The Secretariat has observer status in the United Nations General Assembly. It is located at Marlborough House in London, the United Kingdom, a former royal residence that was given by Queen Elizabeth II, Head of the Commonwealth at the time.

History

The Secretariat was established by Heads of Government in 1965, taking over many of the functions of the United Kingdom Government's Commonwealth Relations Office, as part of a major shake-up of the organisation of the Commonwealth.  At the same time, the United Kingdom succeeded in advocating the creation of the Secretariat's sister organisation, the Commonwealth Foundation, which was founded to foster non-governmental relations and the promotion of the Commonwealth Family network of civil societies. Other attempts by members to create similar central bodies, such as a medical conference (proposed by New Zealand), a development bank (Jamaica), and an institution for satellite communications (Canada) failed.

The creation of the Secretariat itself was a contentious issue.  The United Kingdom and other long-established countries had hoped to slow the tide of expansion of Commonwealth membership to prevent the dilution of their traditional power within the Commonwealth (particularly after the admission of Cyprus). This may have involved a dual-tiered Commonwealth, requiring the continuation of the organisation of Commonwealth co-operation by meetings, rather than a central administration.  However, the new African members were keener to create an independent inter-governmental 'central clearing house' (as Ghana's Kwame Nkrumah described it) to remove power from the older dominions. Milton Obote of Uganda was the first to propose a specifically titled 'secretariat', which was then formally proposed by Eric Williams of Trinidad and Tobago, who wished to see it based upon the secretariats of the OAS, EEC, and OAU.

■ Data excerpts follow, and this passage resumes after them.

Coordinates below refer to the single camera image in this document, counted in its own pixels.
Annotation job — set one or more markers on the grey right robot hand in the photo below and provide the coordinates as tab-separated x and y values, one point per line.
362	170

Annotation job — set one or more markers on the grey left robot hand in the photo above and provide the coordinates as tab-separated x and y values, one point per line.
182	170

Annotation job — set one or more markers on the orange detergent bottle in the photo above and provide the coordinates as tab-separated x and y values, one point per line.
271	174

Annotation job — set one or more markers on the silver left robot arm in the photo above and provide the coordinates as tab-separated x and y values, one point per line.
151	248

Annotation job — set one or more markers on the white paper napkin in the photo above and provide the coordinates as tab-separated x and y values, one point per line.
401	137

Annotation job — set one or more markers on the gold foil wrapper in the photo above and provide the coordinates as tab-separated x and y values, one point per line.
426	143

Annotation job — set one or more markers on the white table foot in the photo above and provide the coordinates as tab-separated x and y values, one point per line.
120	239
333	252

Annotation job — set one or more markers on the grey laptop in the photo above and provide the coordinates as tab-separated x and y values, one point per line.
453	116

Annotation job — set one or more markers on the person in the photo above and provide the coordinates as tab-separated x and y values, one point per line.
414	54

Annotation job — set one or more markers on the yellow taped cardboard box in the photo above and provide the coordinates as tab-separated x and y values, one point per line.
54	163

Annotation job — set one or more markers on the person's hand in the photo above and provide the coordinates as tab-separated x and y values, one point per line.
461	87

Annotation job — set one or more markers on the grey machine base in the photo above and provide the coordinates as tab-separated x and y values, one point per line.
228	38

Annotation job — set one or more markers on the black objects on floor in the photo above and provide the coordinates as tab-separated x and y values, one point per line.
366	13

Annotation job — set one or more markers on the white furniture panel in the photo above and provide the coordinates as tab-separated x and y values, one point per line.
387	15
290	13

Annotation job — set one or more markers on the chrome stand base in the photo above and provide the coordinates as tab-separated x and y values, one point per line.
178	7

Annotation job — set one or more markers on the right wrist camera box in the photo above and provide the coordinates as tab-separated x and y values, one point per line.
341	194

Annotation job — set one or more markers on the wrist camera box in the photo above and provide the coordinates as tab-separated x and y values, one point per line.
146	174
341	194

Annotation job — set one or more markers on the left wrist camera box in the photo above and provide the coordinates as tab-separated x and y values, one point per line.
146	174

Earlier attempts at the formation of a central secretariat had been made and failed. Australia had proposed the establishment four times (in 1907, 1924, 1932, and 1944), whilst New Zealand had also made proposals in 1909 and 1956.

Staff
The chief executive of the Secretariat, and of the Commonwealth as a whole, is the Commonwealth Secretary-General. All Secretariat staff report to the secretary-general, who is also responsible for spending the Secretariat's budget, which is granted by the Heads of Government. It is the secretary-general, and not the ceremonial Head of the Commonwealth, that represents the Commonwealth publicly. The secretary-general is elected by the Heads of Government at the Commonwealth Heads of Government meetings for terms of four years; previously, until 2000, a term was five years. The current Secretary-General is Dominica's Patricia Scotland, who replaced Kamalesh Sharma as Secretary-General on 1 April 2016.

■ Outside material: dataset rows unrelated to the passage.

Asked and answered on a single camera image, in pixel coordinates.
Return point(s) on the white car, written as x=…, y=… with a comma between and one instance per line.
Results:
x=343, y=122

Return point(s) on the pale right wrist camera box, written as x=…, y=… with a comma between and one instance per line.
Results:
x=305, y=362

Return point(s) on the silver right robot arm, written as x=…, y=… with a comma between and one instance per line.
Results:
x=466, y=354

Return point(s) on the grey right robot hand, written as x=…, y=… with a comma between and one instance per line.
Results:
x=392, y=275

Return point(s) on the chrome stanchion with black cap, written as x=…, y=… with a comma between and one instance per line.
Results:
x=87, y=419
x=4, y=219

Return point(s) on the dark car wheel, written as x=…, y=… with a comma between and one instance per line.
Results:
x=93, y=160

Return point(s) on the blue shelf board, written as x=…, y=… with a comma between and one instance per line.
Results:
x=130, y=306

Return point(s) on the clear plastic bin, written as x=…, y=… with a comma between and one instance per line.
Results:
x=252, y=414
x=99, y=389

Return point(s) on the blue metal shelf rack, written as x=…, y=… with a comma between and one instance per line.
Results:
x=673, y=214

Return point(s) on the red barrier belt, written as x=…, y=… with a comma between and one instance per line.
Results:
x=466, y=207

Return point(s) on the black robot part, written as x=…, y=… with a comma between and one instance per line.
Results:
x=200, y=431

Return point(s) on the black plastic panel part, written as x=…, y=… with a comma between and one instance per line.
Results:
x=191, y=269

The secretary-general is assisted by three deputy secretaries-general: one responsible for economic affairs (currently Deodat Maharaj), one for political affairs (Josephine Ojiambo), and one for corporate affairs (Gary Dunn). The secretary-general may appoint junior staff at his own discretion, provided the Secretariat can afford it, whilst the more senior staff may be appointed only from a shortlist of nominations from the Heads of Government. In practice, the secretary-general has more power than this; member governments consult the secretary-general on nominations, and the secretary-general has also at times submitted nominations of his own.

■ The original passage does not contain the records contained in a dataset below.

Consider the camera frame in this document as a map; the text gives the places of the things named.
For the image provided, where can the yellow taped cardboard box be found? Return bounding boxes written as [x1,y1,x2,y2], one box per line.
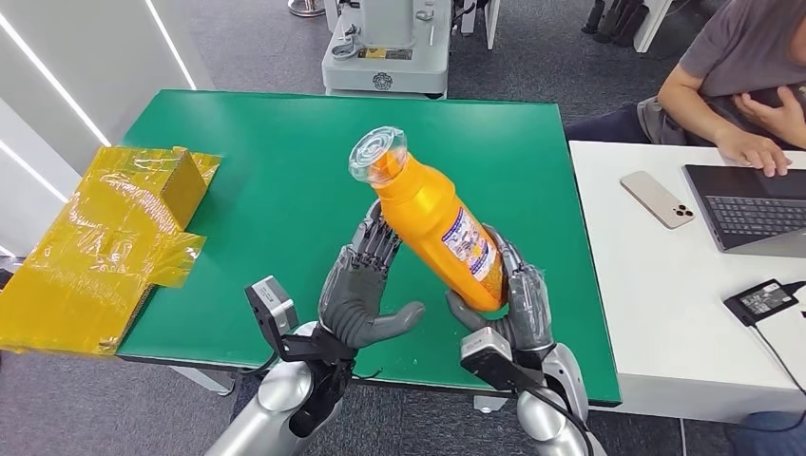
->
[0,145,222,359]

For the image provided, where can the dark grey laptop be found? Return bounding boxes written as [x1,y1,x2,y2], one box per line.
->
[682,163,806,258]

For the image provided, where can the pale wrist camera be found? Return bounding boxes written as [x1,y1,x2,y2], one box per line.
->
[243,275,300,361]
[459,327,515,391]

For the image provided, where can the black power adapter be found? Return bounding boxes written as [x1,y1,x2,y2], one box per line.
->
[722,278,799,327]

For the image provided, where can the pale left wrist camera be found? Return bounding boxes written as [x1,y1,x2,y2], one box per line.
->
[243,275,300,361]

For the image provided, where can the white table leg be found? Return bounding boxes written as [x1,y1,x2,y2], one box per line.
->
[169,367,238,398]

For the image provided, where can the person's hand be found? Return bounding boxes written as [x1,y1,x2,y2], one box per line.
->
[732,85,806,150]
[718,125,794,179]

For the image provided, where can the orange plastic bottle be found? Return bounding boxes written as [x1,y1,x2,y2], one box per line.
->
[348,125,510,314]

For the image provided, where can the person's left hand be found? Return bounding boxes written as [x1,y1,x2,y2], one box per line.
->
[732,85,806,150]

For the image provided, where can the grey table bracket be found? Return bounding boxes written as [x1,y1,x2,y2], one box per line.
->
[473,394,510,415]

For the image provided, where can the chrome stand base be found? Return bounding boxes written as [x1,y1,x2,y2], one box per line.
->
[286,0,325,19]

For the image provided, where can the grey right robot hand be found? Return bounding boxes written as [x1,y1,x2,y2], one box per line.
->
[445,225,555,353]

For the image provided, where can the beige smartphone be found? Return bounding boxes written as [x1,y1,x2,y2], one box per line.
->
[620,170,696,230]

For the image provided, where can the person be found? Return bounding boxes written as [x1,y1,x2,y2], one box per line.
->
[565,0,806,179]

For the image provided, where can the white furniture panel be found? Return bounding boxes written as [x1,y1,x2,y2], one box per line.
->
[633,0,674,55]

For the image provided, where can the black boots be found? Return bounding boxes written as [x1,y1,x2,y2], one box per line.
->
[580,0,650,49]

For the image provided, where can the black adapter cable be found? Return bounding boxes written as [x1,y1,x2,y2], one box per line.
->
[730,279,806,435]

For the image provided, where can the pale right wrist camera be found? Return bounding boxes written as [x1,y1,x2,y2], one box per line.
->
[459,327,515,391]

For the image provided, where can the white furniture leg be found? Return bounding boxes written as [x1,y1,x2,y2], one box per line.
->
[459,0,501,51]

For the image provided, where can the blue fabric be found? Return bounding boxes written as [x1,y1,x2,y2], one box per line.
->
[730,409,806,456]

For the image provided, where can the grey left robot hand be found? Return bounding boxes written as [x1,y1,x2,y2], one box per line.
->
[317,199,427,351]

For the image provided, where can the person's right hand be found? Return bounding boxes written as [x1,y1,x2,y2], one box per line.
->
[718,125,794,179]

All members of staff are exempt from income tax, under the International Organisations Act 2005, which redefined the legal status of the Secretariat.

Headquarters
The Secretariat is headquartered at Marlborough House, in London, the United Kingdom. Marlborough House is located on Pall Mall, Westminster, next to St. James's Palace, which is formally the location of the British Royal Court. Marlborough House was previously a royal residence in its own right, but was given by Queen Elizabeth II, the former Head of the Commonwealth, to the British government in September 1959 for use for Commonwealth purposes. This was first realised three years later. Another three years later, in 1965, the building passed to the Secretariat upon its foundation. The building itself was designed by Sir Christopher Wren and served as the London residence of the dukes of Marlborough until it was given to Princess Charlotte in 1817.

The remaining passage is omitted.